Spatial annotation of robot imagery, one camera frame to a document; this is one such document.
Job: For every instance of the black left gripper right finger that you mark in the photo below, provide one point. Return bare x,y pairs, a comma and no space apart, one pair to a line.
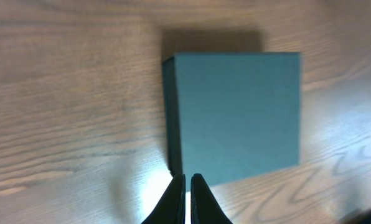
204,206

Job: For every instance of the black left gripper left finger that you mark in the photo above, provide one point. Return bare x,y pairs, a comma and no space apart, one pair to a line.
170,209

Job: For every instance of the dark green box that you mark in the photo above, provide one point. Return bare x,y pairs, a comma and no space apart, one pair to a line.
231,116

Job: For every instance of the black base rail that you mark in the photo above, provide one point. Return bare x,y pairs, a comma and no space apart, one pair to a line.
357,217

________________________________________

#### YOUR ASSIGNMENT:
Reproduce only the lines running from the one that contains "Job: For every instance of the black left gripper left" to the last line of the records.

#### OUTPUT OF THE TASK:
Job: For every instance of the black left gripper left finger that you mark in the photo above, provide one point. Return bare x,y pairs, a comma and no space apart, one pair to a line.
170,209

Job: For every instance of the dark green box that you mark in the photo above, provide one point. Return bare x,y pairs, a comma and no space apart, one pair to a line.
231,116

Job: For every instance of the black base rail that you mark in the photo above, provide one point. Return bare x,y pairs, a comma and no space apart, one pair to a line.
357,217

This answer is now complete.